DATA SHOWN:
■ ■ ■ ■ ■ ■ ■
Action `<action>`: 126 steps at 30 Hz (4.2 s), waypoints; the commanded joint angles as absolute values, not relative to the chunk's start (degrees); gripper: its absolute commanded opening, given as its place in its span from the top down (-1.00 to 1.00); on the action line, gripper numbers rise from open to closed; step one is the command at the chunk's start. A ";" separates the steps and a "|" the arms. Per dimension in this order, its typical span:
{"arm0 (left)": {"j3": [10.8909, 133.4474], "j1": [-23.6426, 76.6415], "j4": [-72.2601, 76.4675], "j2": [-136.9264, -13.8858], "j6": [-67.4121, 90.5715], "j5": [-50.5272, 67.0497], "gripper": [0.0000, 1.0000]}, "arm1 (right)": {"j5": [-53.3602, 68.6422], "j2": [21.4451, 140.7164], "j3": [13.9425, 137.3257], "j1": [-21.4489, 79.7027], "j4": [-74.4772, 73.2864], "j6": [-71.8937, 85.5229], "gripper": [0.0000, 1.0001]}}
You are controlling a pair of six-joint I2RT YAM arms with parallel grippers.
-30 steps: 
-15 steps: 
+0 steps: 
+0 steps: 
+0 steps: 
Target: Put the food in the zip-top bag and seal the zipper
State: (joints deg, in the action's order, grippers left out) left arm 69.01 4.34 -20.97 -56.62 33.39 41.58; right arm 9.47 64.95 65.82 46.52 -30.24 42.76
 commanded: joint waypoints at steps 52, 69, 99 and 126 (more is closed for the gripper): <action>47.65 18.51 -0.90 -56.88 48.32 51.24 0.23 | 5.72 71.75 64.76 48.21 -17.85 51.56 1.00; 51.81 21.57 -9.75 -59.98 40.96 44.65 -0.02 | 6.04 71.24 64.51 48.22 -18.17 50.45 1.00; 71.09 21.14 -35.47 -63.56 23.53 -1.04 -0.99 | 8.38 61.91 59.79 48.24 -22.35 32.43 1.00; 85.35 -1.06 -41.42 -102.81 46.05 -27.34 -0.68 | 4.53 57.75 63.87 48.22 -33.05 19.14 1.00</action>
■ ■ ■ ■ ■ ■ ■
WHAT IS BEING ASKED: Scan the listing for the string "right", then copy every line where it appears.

PROBLEM SOLUTION:
{"arm0 (left)": {"j3": [10.8909, 133.4474], "j1": [-23.6426, 76.6415], "j4": [-72.2601, 76.4675], "j2": [-136.9264, -13.8858], "j6": [-67.4121, 90.5715], "j5": [-50.5272, 67.0497], "gripper": [0.0000, 1.0000]}, "arm1 (right)": {"j5": [-53.3602, 68.6422], "j2": [21.4451, 140.7164], "j3": [13.9425, 137.3257], "j1": [-21.4489, 79.7027], "j4": [-74.4772, 73.2864], "j6": [-71.8937, 85.5229], "gripper": [0.0000, 1.0001]}}
State: (joints deg, in the action's order, grippers left out) left arm 69.01 4.34 -20.97 -56.62 33.39 41.58; right arm 9.47 64.95 65.82 46.52 -30.24 42.76

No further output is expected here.